One of the Ermack’s feats was to rescue the coast defence armour-clad General Admiral Apraxine, which had got frozen in after stranding in the Baltic.

She finds no insuperable difficulty in smashing her way through ice 12 or 13 feet in thickness. The first piece of ice she ever attacked was drift ice about five feet thick, through which she went easily with her engines giving her little more than half-speed. The most serious test was against ice estimated at 25 feet thick, consisting of 5 feet of field ice, 9 feet of pack ice above it, and ice 11 feet thick, and perhaps more, below the field ice. Thick snow on top of thick field ice forms the most serious obstacle, the snow forming an immense cushion or ridge which becomes worse the more an effort is made to get through it. On another occasion she made her way by ramming through ice 34 feet in thickness. Another experience was to rescue eight of nine steamers which were nipped in the ice; the ninth was so badly squeezed by the ice that she sank before the Ermack could force her way to her.

A smaller ice-breaker, the Sampo, built by the same firm for Finland, has gone through sheet ice 12 inches thick at a speed of 8¹⁄₂ knots, and frequently through drift ice 10 or 12 feet thick.
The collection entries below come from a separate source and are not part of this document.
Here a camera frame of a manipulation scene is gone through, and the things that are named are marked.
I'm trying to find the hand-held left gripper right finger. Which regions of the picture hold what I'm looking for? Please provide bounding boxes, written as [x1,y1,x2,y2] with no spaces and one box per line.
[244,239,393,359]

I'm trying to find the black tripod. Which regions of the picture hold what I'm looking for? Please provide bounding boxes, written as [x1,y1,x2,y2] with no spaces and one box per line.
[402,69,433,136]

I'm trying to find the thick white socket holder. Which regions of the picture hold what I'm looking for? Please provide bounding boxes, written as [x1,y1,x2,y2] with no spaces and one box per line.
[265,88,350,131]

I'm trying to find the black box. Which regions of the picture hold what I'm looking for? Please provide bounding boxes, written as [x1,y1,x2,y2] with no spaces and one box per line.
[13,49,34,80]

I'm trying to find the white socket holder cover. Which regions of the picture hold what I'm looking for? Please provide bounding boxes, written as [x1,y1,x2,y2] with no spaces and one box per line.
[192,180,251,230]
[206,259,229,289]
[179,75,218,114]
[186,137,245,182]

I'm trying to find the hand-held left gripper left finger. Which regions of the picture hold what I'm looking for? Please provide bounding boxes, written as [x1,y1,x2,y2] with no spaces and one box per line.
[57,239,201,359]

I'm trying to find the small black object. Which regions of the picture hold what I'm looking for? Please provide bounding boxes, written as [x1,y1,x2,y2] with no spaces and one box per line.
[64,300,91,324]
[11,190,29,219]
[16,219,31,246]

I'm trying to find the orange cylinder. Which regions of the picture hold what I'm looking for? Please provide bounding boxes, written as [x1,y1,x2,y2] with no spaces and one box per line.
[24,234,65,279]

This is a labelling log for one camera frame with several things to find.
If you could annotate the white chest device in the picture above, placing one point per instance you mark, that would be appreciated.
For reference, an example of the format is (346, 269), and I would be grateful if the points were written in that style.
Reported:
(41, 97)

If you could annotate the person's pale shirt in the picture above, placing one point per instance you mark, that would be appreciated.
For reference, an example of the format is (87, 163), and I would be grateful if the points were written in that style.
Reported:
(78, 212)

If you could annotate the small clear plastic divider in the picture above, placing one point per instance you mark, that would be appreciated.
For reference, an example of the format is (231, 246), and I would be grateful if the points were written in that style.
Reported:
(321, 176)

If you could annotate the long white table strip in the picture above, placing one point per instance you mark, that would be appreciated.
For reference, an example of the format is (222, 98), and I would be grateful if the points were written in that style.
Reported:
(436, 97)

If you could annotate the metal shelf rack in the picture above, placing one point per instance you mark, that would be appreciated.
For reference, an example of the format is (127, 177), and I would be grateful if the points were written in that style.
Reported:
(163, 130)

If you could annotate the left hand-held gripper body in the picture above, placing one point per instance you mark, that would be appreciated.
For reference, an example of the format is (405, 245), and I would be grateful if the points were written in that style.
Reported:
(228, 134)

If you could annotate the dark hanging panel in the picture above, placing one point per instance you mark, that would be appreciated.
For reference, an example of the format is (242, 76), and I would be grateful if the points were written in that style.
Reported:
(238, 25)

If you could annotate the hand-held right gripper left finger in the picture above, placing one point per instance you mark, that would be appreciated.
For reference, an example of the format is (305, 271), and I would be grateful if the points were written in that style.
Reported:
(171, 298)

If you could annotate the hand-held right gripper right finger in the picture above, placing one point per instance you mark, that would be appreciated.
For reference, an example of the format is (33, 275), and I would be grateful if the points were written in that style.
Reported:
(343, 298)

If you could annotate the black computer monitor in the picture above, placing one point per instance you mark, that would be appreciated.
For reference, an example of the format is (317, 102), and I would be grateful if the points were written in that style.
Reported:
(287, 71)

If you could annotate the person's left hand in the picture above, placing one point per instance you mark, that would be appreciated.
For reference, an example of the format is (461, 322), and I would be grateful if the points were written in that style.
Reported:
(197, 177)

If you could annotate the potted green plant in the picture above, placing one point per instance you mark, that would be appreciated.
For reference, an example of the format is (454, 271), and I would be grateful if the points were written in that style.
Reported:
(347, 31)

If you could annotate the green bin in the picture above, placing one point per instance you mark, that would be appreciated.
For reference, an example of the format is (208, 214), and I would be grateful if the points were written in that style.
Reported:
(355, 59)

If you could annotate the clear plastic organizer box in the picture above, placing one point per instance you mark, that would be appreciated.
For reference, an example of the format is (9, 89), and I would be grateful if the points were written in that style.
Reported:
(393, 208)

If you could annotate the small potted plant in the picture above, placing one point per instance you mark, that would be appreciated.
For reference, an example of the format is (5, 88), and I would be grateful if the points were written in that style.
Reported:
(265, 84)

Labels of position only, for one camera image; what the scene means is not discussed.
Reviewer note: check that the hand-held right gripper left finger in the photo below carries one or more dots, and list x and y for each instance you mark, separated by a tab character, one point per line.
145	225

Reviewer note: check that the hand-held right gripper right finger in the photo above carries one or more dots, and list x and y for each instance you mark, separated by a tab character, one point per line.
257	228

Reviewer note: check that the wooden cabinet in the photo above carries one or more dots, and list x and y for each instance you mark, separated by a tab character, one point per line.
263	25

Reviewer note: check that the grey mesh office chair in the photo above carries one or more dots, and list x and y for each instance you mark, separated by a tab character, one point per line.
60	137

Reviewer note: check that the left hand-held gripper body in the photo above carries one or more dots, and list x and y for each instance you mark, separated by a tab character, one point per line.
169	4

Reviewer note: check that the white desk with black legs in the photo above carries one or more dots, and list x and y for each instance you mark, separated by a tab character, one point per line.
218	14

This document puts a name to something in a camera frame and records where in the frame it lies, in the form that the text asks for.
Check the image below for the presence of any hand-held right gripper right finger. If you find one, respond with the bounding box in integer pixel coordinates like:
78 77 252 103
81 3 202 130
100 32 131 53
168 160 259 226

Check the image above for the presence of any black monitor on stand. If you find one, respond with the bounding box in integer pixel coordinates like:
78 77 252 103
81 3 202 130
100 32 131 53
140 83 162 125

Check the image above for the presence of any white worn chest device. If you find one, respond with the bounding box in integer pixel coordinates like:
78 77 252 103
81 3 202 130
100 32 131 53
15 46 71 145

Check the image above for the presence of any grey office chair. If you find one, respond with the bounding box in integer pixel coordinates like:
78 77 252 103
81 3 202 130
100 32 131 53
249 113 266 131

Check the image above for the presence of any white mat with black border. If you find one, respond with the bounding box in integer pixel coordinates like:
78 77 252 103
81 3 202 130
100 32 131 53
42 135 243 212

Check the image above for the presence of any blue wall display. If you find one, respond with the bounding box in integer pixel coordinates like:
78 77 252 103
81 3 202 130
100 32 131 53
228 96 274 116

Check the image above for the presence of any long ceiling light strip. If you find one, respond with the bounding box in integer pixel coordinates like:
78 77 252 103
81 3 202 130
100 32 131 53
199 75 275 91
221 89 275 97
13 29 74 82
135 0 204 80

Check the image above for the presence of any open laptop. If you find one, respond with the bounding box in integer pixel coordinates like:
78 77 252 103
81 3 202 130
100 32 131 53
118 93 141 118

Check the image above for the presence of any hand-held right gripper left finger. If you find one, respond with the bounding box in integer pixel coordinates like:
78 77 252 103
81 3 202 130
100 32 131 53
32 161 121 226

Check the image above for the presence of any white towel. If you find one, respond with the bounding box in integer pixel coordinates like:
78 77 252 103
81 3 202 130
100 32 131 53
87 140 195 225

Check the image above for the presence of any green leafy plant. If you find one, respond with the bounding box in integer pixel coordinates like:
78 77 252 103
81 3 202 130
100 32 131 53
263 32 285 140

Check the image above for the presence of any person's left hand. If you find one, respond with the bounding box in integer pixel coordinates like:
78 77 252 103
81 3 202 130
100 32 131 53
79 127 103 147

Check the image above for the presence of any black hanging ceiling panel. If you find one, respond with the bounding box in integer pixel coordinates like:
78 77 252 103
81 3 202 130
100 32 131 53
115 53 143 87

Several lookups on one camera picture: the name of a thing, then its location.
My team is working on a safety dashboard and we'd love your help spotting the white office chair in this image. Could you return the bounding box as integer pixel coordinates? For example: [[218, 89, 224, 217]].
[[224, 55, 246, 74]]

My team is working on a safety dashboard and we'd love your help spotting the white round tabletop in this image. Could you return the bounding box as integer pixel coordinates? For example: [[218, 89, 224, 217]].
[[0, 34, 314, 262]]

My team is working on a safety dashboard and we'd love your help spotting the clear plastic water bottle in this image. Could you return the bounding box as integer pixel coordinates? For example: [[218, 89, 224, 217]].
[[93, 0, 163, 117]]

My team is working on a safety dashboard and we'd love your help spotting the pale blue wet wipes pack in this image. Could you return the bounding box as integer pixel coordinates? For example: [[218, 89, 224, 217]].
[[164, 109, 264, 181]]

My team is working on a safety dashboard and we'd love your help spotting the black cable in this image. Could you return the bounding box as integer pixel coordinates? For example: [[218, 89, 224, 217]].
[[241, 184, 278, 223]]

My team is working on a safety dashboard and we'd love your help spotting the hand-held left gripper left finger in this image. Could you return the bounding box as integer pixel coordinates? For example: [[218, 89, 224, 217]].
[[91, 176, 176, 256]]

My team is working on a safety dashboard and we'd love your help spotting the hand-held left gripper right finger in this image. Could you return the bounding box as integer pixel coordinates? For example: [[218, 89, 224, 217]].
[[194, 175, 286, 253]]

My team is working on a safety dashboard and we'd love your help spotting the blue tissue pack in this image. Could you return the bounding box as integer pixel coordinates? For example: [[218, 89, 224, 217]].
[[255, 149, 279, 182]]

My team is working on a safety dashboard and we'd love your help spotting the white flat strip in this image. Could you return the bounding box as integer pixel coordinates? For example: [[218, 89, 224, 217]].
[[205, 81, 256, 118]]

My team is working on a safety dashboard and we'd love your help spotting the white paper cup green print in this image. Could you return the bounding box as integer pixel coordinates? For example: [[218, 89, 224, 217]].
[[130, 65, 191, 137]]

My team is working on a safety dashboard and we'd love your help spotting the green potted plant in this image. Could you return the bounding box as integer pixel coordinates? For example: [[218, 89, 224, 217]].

On the other side of the Atlantic, whenever a severe winter is experienced, many of the Canadian and United States lake and coast ports are only kept open by means of ice-breaking ferry-steamers. Of the latter type is the Scotia, built by Armstrong, Whitworth and Co. for the carriage of railway trains across the Straits of Canso to and from Port Mulgrave, Nova Scotia. She is 282 feet in length, and on the rails laid on her decks she is capable of taking a load of nine Pullman cars, and can also accommodate an express locomotive and tender weighing as much as 118 tons. She has an ice-breaking propeller and a rudder at each end, and has two sets of triple-expansion engines of 1200 horse-power each. Her speed is rather over twelve knots.